Pitching Notes: Teheran, Karns, Ross, Giants

We just checked in on Yovani Gallardo, who may or may not be dealt before the deadline. Here’s the latest on the starting pitching market, which was one of many topics covered in today’s podcast with Ben Nicholson-Smith of Sportsnet.ca.

  • Despite reportedly being prepared to deal Alex Wood to the Dodgers, the Braves are still listening on Julio Teheran, Jeff Passan of Yahoo Sports reports (Twitter links). He suggests, however, that the club may just be hoping for an overpay rather than actively shopping the young righty.
  • Given their starting depth, the Rays have indicated a willingness to listen to offers on right-hander Nate Karns, Passan reports on Twitter. Karns is already 27, but has ample team control and has emerged with 115 innings of 3.37 ERA pitching this year.

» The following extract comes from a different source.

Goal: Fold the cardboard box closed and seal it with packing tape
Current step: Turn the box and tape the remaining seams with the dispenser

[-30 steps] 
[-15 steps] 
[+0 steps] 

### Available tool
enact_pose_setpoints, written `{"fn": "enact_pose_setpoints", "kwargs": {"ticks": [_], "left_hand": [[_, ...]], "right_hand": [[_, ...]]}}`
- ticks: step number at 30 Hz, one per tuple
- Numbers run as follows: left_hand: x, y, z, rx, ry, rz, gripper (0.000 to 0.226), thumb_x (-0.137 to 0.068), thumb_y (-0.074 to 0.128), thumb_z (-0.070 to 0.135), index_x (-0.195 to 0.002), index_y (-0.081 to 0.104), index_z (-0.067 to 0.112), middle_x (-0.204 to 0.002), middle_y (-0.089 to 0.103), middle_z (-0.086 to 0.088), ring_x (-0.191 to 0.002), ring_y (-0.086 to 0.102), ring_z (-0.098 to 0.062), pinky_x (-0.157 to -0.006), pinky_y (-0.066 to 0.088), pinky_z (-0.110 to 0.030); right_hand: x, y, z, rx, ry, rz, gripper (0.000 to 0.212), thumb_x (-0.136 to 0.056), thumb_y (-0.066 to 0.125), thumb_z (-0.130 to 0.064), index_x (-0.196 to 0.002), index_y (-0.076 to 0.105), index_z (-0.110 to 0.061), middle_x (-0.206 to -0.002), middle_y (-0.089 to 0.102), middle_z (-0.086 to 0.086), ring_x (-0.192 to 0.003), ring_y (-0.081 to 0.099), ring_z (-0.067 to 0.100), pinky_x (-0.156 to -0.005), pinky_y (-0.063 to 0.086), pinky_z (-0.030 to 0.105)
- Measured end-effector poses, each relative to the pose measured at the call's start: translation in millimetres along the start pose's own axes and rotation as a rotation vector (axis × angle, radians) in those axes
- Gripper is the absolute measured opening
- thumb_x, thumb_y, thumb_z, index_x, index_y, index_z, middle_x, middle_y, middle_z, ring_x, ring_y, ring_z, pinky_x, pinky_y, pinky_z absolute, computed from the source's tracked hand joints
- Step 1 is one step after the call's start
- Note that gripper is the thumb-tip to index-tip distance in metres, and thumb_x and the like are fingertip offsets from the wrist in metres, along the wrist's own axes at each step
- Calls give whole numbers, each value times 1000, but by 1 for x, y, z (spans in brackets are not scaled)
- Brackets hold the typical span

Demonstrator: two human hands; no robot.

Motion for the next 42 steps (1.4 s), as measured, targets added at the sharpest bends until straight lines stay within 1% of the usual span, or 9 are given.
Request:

  • Padres righty Tyson Ross is “drawing intense interest,” Jon Heyman of CBSSports.com reports on Twitter. The AstrosBlue JaysCubs, and Dodgers are all in the mix, says Heyman, and Houston could be the “at the forefront” of efforts to pry him away from San Diego. Notably, many of those clubs are also viewed as prime contenders for David Price. Heyman further breaks down Price’s market in an article today.
  • The Giants are also said to be looking into a run at Price after falling short in a “late push” for Cole Hamels (per Rosenthal, on Twitter). GM Bobby Evans says he doesn’t foresee the club parting with players from the team’s current everyday lineup in any deals, as Alex Pavlovic of CSNBayArea.com tweets. But the Tigers do like several of San Francisco’s minor league arms, Jon Morosi of FOX Sports tweets, which could make them plausible pursuers of the ace lefty.